Member of the House of Representatives of Nigeria from Federal Capital Territory
- Constituency: Abaji/Gwagwalada/Kuje/Kwali

Personal details
- Born: 1969 (age 56–57)
- Citizenship: Nigeria
- Party: Peoples Democratic Party
- Occupation: Politician

= Hassan Usman Sokodabo =

Nigerian politician

Hassan Usman Sokodabo is a Nigerian politician. He is a member representing Abaji/Gwagwalada/Kuje/Kwali Federal Constituency in the House of Representatives.

== Early life ==

Hassan Usman Sokodabo was born in 1969.

== Political career ==

In the 2022 primaries, he contested amongst other rivals and won the Peoples Democratic Party (PDP) ticket. He proceeded to eventually win at the 2023 National Assembly elections, making his second term in the House of Representatives.
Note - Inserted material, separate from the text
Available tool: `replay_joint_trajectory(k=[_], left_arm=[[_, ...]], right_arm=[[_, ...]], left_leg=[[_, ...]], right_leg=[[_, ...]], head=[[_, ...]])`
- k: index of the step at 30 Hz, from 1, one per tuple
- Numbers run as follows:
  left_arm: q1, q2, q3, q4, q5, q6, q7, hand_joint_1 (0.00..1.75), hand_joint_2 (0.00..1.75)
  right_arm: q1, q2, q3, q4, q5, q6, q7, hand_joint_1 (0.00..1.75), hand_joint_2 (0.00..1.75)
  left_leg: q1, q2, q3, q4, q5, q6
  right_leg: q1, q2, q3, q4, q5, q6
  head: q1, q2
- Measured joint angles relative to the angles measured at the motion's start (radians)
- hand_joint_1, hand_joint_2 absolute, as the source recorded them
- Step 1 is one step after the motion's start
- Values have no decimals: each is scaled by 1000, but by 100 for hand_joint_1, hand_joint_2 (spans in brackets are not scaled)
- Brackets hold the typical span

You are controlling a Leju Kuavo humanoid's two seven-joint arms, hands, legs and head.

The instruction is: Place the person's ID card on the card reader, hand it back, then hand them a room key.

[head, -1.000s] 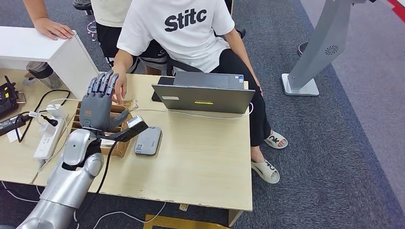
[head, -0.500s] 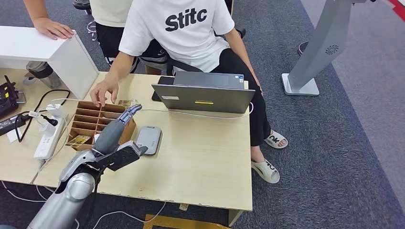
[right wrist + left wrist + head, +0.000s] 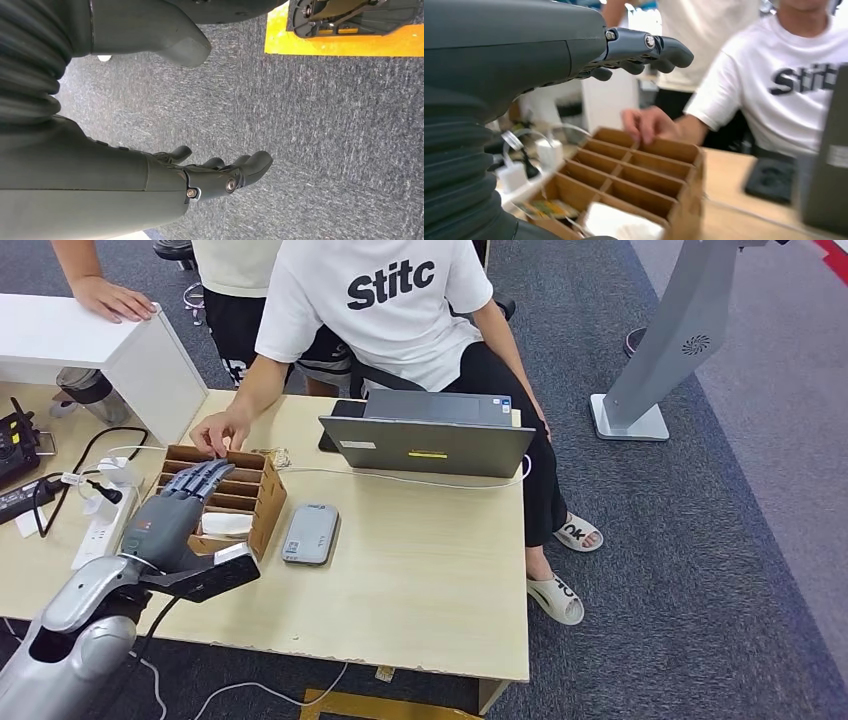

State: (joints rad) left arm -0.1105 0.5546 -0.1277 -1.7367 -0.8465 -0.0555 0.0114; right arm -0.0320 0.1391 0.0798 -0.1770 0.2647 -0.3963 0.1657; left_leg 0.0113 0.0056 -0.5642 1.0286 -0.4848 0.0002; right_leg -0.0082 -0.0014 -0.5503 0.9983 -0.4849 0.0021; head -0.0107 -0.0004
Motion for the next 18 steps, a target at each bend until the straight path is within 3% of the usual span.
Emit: replay_joint_trajectory(k=[5, 18], left_arm=[[0, 6, -4, -7, -80, 13, 40, 0, 175], [-3, 33, -17, 0, -92, -23, 63, 0, 175]], right_arm=[[0, 5, -8, 0, 3, -1, 4, 0, 175], [0, 7, -19, 0, 18, 0, 9, 0, 175]], left_leg=[[0, 0, 0, 0, 0, 0], [0, 0, 0, 0, 0, 0]], right_leg=[[0, 0, 0, 0, 0, 0], [0, 0, -1, 0, 0, 0]], head=[[0, 0], [0, 0]])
Sokodabo was formerly the chairman of the Abaji Area Council and commissioner representing the FCT in the Federal Character Commission (FCC). Together with another lawmaker, he sponsored a bill on the state control of Value Added Tax (VAT). As form of support and empowerment to his constituency, he distributed sewing machines, hair dressing machines, sprayers, agro chemicals, generators and grinding engines. He also gave out 670 bags of rice as palliative in Gwagwalada to address the lockdown effect amongst his constituents, as a of the Coronavirus outbreak.